Background: Tracheostomy is a procedure commonly conducted in patients undergoing emergency admission and requires prolonged mechanical ventilation. In the present study, the aim was to determine the prevalence and risk factors of mortality among emergently admitted patients with tracheostomy complications, during the years 2005–2014. Methods: This was a retrospective cohort study. Demographics and clinical data were obtained from the National Inpatient Sample, 2005–2014, to evaluate elderly (65+ years) and non-elderly adult patients (18–64 years) with tracheostomy complications (ICD-9 code, 519) who underwent emergency admission. A multivariable logistic regression model with backward elimination was used to identify the association between predictors and in-hospital mortality. Results: A total of 4711 non-elderly and 3315 elderly patients were included.
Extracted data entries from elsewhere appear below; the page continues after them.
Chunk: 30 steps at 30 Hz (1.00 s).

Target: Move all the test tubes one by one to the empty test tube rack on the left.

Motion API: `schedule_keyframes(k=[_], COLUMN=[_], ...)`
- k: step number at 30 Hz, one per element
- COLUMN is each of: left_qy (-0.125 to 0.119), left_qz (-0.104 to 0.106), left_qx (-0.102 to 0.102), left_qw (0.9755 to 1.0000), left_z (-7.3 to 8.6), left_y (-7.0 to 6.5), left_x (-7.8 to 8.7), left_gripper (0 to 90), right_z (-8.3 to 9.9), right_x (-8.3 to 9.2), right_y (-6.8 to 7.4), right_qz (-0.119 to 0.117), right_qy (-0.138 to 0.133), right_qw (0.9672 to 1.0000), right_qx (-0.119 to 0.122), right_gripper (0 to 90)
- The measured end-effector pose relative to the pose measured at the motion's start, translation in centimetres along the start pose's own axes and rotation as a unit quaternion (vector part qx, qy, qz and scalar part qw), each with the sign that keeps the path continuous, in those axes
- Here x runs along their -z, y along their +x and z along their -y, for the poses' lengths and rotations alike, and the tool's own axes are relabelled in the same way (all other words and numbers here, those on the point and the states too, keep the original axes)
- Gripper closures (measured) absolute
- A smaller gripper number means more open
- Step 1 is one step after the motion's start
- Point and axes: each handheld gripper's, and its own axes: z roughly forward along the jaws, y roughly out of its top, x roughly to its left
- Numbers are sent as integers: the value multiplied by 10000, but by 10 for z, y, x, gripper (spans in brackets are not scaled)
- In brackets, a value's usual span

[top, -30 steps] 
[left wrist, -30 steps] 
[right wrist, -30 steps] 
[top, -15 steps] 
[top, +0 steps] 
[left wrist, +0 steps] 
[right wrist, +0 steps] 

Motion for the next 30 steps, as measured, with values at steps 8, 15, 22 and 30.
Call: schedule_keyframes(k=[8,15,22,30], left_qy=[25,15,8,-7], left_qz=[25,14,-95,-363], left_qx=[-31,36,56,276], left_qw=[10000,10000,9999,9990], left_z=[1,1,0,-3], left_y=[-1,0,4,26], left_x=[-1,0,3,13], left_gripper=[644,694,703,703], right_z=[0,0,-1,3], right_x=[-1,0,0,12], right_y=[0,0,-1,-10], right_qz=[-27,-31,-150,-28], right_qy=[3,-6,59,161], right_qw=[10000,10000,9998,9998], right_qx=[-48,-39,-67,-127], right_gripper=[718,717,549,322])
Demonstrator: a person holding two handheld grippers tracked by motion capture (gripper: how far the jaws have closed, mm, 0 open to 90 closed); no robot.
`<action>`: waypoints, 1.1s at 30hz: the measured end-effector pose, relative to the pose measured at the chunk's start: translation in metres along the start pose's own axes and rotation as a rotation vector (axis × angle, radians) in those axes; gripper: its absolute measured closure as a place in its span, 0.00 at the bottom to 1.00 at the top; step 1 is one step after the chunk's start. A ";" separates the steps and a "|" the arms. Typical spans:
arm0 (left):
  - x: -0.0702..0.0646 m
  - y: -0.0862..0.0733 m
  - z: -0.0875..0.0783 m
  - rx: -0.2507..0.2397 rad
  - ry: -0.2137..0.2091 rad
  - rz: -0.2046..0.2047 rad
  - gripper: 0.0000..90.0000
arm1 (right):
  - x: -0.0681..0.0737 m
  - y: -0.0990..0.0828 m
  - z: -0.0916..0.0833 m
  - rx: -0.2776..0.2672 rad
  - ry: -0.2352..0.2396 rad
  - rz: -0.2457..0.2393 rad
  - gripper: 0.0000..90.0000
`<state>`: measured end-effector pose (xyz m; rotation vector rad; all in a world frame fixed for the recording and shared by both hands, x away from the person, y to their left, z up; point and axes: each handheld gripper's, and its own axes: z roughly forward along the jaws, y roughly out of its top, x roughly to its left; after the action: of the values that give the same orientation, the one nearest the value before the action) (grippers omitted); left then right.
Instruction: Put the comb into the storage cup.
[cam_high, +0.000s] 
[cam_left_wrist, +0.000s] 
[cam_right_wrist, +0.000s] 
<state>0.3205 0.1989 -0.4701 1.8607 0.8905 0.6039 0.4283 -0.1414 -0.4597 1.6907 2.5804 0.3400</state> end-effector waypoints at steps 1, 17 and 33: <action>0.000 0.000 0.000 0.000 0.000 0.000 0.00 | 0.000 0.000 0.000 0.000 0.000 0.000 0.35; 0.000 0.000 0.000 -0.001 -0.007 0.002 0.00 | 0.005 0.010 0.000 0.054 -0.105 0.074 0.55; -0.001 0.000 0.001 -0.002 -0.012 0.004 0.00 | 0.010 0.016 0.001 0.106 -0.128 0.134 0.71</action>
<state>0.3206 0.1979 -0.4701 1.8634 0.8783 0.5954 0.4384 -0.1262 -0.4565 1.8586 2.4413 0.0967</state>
Females included 44.5% of the non-elderly patients and 47.6% of the elderly patients. In total, 181 (3.8%) non-elderly patients died, of which 48.1% were female, and 163 (4.9%) elderly patients died, of which 48.5% were female. The mean (SD) age of the non-elderly patients was 50 years and for elderly patients was 74 years. The mean age at the time of death of non-elderly patients was 53 years and for elderly patients was 75 years. The odds ratio (95% confidence interval, p-value) of some of the pertinent risk factors for mortality showed by the final regression model were older age (OR = 1.007, 95% CI: 1.001–1.013, p < 0.02), longer hospital length of stay (OR = 1.008, 95% CI: 1.001–1.016, p < 0.18), cardiac disease (OR = 3.21, 95% CI: 2.48–4.15, p < 0.001), and liver disease (OR = 2.61, 95% CI: 1.73–3.93, p < 0.001). Conclusion: Age, hospital length of stay, and several comorbidities have been shown to be significant risk factors in in-hospital mortality in patients admitted emergently with the primary diagnosis of tracheostomy complications. Each year of age increased the risk of mortality by 0.7% and each additional day in the hospital increased it by 0.8%.